# Work request:
Here are some records. Copy each one exactly.

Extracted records
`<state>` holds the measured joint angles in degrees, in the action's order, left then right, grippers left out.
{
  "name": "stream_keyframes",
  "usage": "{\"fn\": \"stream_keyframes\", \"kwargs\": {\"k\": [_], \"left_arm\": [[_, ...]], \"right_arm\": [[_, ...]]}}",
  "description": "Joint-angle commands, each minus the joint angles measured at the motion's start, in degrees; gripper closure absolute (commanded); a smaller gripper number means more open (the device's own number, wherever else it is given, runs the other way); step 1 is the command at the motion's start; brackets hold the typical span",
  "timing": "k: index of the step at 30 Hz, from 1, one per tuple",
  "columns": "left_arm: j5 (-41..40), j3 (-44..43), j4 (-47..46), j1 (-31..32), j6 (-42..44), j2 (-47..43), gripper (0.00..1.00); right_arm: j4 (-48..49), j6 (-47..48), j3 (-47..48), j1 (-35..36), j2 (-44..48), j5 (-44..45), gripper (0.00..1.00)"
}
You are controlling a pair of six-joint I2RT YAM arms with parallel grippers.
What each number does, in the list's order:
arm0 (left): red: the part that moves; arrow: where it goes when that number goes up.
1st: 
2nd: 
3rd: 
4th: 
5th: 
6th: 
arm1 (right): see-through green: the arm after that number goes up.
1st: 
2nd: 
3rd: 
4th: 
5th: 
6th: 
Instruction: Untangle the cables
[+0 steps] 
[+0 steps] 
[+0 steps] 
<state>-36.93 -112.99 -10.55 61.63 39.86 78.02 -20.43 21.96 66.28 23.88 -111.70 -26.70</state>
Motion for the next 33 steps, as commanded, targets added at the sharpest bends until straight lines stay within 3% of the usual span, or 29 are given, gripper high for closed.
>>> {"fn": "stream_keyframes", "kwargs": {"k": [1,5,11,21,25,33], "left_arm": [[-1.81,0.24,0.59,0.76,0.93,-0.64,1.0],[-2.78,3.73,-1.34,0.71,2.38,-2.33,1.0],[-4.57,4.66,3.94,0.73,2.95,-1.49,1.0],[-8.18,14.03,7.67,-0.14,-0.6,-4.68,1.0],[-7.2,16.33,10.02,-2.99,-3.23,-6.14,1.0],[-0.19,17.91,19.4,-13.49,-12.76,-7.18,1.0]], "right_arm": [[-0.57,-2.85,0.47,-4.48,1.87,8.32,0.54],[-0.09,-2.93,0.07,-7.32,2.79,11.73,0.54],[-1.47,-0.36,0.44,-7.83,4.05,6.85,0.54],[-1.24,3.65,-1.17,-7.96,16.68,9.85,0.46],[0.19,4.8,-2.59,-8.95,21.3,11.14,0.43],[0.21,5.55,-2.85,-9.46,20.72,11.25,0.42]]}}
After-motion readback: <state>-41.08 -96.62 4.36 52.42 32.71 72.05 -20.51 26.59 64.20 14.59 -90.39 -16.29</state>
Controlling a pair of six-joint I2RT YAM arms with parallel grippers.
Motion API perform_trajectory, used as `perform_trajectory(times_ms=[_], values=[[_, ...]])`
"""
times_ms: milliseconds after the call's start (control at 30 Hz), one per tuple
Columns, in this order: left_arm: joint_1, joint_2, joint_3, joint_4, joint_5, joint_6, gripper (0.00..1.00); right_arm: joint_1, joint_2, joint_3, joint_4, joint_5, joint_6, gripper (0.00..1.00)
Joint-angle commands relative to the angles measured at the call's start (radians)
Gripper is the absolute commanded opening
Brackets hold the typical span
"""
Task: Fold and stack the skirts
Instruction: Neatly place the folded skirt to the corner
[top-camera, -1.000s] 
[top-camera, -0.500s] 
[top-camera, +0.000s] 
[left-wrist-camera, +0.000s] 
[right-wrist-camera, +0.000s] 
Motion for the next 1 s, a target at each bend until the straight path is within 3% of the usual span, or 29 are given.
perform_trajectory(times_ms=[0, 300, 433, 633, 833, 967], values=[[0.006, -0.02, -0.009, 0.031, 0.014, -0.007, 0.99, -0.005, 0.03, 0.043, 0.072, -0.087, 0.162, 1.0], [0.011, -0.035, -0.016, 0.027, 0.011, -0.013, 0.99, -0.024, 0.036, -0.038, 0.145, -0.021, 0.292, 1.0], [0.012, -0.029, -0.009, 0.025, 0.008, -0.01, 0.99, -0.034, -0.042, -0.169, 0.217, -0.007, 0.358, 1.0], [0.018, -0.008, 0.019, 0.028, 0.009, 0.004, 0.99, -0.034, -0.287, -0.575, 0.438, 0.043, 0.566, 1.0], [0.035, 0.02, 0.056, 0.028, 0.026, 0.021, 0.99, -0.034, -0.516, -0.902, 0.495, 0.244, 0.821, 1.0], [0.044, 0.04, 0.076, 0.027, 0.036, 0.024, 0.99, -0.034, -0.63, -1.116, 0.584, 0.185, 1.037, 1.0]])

# Written solution:
`<state>` holds the measured joint angles in degrees, in the action's order, left then right, grippers left out.
{
  "name": "stream_keyframes",
  "usage": "{\"fn\": \"stream_keyframes\", \"kwargs\": {\"k\": [_], \"left_arm\": [[_, ...]], \"right_arm\": [[_, ...]]}}",
  "description": "Joint-angle commands, each minus the joint angles measured at the motion's start, in degrees; gripper closure absolute (commanded); a smaller gripper number means more open (the device's own number, wherever else it is given, runs the other way); step 1 is the command at the motion's start; brackets hold the typical span",
  "timing": "k: index of the step at 30 Hz, from 1, one per tuple",
  "columns": "left_arm: j5 (-41..40), j3 (-44..43), j4 (-47..46), j1 (-31..32), j6 (-42..44), j2 (-47..43), gripper (0.00..1.00); right_arm: j4 (-48..49), j6 (-47..48), j3 (-47..48), j1 (-35..36), j2 (-44..48), j5 (-44..45), gripper (0.00..1.00)"
}
You are controlling a pair of six-joint I2RT YAM arms with parallel grippers.
What each number does, in the list's order:
arm0 (left): red: the part that moves; arrow: where it goes when that number goes up.
1st: 
2nd: 
3rd: 
4th: 
5th: 
6th: 
arm1 (right): see-through green: the arm after that number goes up.
1st: 
2nd: 
3rd: 
4th: 
5th: 
6th: 
Instruction: Untangle the cables
[+0 steps] 
[+0 steps] 
[+0 steps] 
<state>-36.93 -112.99 -10.55 61.63 39.86 78.02 -20.43 21.96 66.28 23.88 -111.70 -26.70</state>
Motion for the next 33 steps, as commanded, targets added at the sharpest bends until straight lines stay within 3% of the usual span, or 29 are given, gripper high for closed.
>>> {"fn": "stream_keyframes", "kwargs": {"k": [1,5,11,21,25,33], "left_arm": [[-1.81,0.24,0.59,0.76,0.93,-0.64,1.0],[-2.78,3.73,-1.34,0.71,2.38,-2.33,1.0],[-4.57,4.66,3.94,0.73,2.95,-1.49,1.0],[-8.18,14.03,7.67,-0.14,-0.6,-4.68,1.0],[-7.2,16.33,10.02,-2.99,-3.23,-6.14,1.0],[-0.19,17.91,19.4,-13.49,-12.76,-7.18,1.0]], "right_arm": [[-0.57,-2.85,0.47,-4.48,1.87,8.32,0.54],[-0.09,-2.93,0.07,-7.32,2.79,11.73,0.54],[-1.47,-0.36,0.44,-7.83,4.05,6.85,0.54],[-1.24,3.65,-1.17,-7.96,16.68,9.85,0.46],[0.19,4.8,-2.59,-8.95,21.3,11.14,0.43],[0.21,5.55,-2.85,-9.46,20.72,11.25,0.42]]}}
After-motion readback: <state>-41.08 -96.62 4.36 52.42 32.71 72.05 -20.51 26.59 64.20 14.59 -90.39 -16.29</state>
Controlling a pair of six-joint I2RT YAM arms with parallel grippers.
Motion API perform_trajectory, used as `perform_trajectory(times_ms=[_], values=[[_, ...]])`
"""
times_ms: milliseconds after the call's start (control at 30 Hz), one per tuple
Columns, in this order: left_arm: joint_1, joint_2, joint_3, joint_4, joint_5, joint_6, gripper (0.00..1.00); right_arm: joint_1, joint_2, joint_3, joint_4, joint_5, joint_6, gripper (0.00..1.00)
Joint-angle commands relative to the angles measured at the call's start (radians)
Gripper is the absolute commanded opening
Brackets hold the typical span
"""
Task: Fold and stack the skirts
Instruction: Neatly place the folded skirt to the corner
[top-camera, -1.000s] 
[top-camera, -0.500s] 
[top-camera, +0.000s] 
[left-wrist-camera, +0.000s] 
[right-wrist-camera, +0.000s] 
Motion for the next 1 s, a target at each bend until the straight path is within 3% of the usual span, or 29 are given.
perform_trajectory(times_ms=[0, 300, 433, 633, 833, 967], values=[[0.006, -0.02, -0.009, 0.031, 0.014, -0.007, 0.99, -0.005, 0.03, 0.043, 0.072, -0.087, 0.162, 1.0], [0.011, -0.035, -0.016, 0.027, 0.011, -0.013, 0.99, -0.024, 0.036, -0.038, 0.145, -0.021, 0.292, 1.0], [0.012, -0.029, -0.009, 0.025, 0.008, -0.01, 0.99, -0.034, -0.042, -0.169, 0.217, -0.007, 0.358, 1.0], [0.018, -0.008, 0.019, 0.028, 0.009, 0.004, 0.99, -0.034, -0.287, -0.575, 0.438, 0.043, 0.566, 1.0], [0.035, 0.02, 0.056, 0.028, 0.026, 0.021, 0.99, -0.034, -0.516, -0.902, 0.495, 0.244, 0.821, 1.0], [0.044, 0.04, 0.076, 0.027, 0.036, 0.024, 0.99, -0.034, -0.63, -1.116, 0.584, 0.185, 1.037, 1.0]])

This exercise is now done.